**REQUIRED ACTION:**
Every line containing the word "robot" must be pulled from the records.
*** EXTRACTED MATERIAL ***
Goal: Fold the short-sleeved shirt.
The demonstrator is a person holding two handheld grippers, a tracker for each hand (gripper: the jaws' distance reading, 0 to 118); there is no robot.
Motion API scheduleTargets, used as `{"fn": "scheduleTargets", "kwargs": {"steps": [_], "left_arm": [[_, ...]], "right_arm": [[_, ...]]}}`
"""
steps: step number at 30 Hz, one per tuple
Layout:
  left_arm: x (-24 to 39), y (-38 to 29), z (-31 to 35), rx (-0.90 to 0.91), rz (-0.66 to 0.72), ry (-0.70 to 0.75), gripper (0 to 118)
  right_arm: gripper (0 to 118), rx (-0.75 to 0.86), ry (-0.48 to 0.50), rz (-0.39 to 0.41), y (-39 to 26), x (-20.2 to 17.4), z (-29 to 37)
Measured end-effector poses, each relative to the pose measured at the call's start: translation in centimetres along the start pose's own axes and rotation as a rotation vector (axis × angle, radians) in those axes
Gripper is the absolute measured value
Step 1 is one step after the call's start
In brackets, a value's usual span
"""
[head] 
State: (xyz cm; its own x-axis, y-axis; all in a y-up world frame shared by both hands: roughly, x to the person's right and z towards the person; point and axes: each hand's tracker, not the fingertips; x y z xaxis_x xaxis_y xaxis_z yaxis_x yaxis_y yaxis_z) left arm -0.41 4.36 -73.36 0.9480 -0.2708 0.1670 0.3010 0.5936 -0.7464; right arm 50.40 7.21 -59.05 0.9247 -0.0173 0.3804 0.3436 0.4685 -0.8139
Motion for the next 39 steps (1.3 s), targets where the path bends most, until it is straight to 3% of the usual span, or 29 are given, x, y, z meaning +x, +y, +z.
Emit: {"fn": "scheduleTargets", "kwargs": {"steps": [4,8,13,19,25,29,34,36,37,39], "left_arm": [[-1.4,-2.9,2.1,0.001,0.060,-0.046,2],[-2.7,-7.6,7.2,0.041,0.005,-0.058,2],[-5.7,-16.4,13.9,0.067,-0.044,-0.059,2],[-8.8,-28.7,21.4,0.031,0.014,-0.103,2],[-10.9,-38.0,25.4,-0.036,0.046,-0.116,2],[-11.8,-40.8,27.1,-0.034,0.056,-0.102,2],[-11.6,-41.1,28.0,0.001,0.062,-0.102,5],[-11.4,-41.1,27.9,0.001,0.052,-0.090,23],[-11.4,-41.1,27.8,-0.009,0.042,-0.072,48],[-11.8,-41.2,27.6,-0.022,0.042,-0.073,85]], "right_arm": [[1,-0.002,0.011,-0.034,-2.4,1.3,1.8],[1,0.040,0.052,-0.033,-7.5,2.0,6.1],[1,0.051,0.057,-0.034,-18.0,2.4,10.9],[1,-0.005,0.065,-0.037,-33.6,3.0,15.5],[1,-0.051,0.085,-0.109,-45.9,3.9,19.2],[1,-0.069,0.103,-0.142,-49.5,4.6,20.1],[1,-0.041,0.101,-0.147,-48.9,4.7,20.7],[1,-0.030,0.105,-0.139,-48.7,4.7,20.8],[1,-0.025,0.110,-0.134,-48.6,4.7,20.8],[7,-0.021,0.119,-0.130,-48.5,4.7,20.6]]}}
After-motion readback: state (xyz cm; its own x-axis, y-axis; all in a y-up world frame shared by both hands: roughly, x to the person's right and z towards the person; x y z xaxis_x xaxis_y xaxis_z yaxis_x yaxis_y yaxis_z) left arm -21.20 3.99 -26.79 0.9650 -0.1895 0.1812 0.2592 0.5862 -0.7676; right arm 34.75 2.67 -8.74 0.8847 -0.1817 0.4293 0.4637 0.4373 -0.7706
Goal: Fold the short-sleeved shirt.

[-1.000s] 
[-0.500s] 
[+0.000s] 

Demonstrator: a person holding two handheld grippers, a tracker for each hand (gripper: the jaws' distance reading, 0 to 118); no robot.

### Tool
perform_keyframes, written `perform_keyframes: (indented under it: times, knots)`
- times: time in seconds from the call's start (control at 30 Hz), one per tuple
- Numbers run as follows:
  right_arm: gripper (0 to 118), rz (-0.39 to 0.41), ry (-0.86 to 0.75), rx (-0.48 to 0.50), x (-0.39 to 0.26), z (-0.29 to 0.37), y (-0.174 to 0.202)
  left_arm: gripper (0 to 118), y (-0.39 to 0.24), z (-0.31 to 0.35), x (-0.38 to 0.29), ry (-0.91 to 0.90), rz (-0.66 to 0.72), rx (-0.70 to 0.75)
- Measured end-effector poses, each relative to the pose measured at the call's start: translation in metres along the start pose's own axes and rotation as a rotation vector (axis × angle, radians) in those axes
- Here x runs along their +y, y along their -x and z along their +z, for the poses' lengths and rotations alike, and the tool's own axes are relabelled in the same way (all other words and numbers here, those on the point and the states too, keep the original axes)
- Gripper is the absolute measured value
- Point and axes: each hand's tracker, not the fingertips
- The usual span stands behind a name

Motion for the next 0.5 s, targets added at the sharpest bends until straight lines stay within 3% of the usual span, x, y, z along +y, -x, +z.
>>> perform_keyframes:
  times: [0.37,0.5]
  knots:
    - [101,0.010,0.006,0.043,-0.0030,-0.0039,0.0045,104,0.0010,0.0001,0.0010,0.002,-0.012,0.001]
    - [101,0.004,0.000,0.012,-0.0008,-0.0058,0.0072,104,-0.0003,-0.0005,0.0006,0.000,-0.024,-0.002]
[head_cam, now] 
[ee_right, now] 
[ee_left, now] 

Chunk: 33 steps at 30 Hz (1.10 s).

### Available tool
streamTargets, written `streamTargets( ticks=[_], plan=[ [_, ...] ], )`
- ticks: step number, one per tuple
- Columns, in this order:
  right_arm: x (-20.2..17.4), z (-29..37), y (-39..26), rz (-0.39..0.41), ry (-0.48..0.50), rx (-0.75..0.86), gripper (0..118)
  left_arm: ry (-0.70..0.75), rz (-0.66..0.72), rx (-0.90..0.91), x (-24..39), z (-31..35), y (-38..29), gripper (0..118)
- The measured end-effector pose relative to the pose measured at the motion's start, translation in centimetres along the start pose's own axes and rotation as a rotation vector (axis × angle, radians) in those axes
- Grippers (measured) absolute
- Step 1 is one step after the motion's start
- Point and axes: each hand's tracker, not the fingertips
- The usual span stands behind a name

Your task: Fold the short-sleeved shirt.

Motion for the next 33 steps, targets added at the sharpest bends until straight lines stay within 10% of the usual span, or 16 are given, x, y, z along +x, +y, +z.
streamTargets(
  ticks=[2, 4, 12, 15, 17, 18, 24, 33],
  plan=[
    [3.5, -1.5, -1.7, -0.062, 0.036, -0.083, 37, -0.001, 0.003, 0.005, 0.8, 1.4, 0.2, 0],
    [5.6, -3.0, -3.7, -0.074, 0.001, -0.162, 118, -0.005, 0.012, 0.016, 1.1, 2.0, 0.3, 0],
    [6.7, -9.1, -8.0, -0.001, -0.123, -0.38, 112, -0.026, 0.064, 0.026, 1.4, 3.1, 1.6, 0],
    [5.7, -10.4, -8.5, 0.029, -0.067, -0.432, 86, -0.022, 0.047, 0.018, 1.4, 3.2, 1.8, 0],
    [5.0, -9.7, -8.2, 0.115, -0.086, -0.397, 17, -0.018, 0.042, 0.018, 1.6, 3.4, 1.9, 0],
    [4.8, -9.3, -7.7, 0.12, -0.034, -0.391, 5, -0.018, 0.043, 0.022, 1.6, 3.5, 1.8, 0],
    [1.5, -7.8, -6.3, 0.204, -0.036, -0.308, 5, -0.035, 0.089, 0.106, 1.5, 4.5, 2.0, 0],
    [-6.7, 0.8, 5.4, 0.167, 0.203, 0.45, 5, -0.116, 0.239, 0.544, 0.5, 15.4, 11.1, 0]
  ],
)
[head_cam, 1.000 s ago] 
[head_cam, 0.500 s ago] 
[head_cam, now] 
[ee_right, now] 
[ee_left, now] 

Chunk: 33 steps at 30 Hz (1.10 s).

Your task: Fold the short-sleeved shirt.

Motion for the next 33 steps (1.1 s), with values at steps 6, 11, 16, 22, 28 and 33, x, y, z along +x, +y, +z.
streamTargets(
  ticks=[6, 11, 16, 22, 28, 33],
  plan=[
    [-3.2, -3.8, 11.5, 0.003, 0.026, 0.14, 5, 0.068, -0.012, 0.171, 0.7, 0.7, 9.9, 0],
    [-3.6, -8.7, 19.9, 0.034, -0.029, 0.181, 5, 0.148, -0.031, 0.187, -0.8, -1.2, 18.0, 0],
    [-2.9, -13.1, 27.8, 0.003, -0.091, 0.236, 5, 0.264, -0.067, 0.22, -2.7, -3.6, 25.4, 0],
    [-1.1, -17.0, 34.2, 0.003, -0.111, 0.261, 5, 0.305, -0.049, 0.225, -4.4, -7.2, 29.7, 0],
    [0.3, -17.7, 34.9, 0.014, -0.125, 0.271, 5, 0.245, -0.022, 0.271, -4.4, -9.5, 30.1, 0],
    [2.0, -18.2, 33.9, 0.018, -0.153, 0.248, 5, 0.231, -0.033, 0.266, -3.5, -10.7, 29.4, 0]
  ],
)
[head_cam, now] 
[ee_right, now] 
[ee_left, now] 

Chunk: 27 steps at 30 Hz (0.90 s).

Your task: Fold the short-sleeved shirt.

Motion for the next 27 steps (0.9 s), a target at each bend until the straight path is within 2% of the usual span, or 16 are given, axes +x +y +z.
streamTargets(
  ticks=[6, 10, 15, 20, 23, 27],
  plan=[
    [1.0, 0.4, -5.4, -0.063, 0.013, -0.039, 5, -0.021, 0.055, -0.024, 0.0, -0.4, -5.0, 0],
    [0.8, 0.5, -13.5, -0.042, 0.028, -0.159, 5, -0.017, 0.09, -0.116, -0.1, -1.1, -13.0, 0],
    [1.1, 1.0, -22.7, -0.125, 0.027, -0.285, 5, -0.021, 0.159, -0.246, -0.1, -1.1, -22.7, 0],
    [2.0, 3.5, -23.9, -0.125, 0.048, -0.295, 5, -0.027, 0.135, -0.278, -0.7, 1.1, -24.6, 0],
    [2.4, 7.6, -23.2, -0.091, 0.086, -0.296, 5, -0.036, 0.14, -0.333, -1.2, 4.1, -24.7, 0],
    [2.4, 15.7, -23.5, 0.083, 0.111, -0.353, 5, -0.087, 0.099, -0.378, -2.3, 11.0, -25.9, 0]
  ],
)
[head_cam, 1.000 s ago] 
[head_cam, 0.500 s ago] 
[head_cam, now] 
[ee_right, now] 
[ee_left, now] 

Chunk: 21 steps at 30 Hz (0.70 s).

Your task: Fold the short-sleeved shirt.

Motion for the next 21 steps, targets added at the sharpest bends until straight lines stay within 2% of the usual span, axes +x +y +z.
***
**RESPONSE:**
The demonstrator is a person holding two handheld grippers, a tracker for each hand (gripper: the jaws' distance reading, 0 to 118); there is no robot.
Demonstrator: a person holding two handheld grippers, a tracker for each hand (gripper: the jaws' distance reading, 0 to 118); no robot.

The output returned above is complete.